In the following step S2012 specifies the microkernel abstraction unit 1110 the program file of the app in which an error was detected in the environment specified in step S2011. Specifically, the microkernel abstraction unit takes into account 1110 the app correspondence table 1150 and specifies the program file from the name of the app in which an error was detected and the CPU type of the environment specified in step S2011. However, if the app correspondence table 1150 is different for each OS type, as in 2 (a) As shown, the program file is specified with further consideration of the OS of the environment specified in step S2011.

In the following step S2013, the microkernel abstraction unit arranges 1110 the program file specified in step S2012 in the storage area of the OS of the movement destination determined in step S2011. In the following step S2014, the microkernel abstraction unit is initialized 1110 the app arranged in step S2014. In this initialization, a timer, etc. is arranged as necessary. If, for example, the app movement table 1121 in 4th is shown and the app for image processing from the second CPU 12 is operated, the program file bin 05 is initialized and the timer B is made available to bin 05.

In the following step S2015, the interrupt transmission unit transmits 1140 the IRQ according to the moving app. If, for example, the app movement table 1121 in 4th is shown and the app for image processing from the environment of the first CPU 11 in the vicinity of the second CPU 12 moves, the interrupt transfer unit writes 1140 the interrupt correspondence table 1141 as follows. That is, the interrupt transmission unit 1140 writes the transmission targets of IRQ1 and IRQ4 in the interrupt correspondence table 1141 from O1 to O2. When the processing of S2015 is completed, the processing proceeds to step S2008.
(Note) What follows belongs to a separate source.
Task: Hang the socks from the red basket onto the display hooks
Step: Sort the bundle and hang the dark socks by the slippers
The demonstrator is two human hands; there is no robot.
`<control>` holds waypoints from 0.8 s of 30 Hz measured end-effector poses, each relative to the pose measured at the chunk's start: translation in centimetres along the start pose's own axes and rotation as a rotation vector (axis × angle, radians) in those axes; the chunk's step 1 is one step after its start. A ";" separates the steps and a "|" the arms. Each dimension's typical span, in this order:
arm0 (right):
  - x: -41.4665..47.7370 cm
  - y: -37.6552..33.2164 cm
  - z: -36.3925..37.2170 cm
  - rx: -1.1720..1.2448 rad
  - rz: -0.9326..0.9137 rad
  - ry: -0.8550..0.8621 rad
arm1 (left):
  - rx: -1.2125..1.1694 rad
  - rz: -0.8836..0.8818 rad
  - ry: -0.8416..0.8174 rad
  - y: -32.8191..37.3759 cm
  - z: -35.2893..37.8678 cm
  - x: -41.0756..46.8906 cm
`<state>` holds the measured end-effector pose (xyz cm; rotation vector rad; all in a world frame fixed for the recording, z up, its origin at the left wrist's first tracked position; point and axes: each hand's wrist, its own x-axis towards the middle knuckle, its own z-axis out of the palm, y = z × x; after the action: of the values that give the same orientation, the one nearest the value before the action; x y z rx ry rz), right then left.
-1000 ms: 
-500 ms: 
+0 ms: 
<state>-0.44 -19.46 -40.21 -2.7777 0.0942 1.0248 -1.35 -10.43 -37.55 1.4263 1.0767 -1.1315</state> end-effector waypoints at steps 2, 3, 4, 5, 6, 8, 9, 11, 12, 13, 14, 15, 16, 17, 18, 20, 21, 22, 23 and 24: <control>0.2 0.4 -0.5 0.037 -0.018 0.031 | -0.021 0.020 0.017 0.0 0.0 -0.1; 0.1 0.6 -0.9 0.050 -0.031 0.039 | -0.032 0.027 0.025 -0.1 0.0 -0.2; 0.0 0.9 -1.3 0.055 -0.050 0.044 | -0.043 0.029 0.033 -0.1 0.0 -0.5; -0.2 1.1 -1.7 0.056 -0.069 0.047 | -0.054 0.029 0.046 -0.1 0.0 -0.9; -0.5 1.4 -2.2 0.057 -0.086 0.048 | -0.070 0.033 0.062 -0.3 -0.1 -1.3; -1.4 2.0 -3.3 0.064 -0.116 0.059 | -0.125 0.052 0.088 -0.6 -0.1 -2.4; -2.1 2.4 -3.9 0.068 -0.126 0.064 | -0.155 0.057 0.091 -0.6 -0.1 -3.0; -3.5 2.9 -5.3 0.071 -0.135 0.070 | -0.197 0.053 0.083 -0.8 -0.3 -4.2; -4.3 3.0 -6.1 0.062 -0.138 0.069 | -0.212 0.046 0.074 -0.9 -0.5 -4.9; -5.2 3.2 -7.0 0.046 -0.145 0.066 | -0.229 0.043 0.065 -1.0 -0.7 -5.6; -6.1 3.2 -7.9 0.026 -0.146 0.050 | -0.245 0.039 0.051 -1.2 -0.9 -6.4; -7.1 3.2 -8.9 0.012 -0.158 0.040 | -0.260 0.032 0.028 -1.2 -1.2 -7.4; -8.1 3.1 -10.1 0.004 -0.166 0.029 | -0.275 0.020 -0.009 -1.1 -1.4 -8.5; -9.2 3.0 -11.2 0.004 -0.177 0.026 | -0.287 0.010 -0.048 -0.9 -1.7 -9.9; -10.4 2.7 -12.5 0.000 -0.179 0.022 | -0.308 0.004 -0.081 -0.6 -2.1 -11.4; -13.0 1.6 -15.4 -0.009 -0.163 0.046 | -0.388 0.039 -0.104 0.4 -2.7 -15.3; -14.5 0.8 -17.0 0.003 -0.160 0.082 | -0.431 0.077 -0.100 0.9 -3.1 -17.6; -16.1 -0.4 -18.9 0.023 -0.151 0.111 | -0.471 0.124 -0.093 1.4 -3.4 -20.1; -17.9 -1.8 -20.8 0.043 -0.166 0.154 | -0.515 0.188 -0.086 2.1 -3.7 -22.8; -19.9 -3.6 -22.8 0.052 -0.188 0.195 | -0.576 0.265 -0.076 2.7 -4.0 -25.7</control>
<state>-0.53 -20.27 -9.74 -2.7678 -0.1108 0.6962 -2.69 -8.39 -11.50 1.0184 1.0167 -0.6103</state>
In step S2016, which is performed when a negative determination is made in step S2010, the microkernel abstraction unit outputs 1110 issues an operation stop command to the app to be managed in which the problem is detected, and proceeds to step S2008. In step S2016, the occurrence of an event, ie the output of the operation stop command to the app to be managed, can also be recorded, or any internal state of the ECU can be added to this recording 1000 , e.g. the memory dump information 20th also be added. The above is the explanation of the flowchart describing the operation of the microkernel abstraction unit 1110 shows.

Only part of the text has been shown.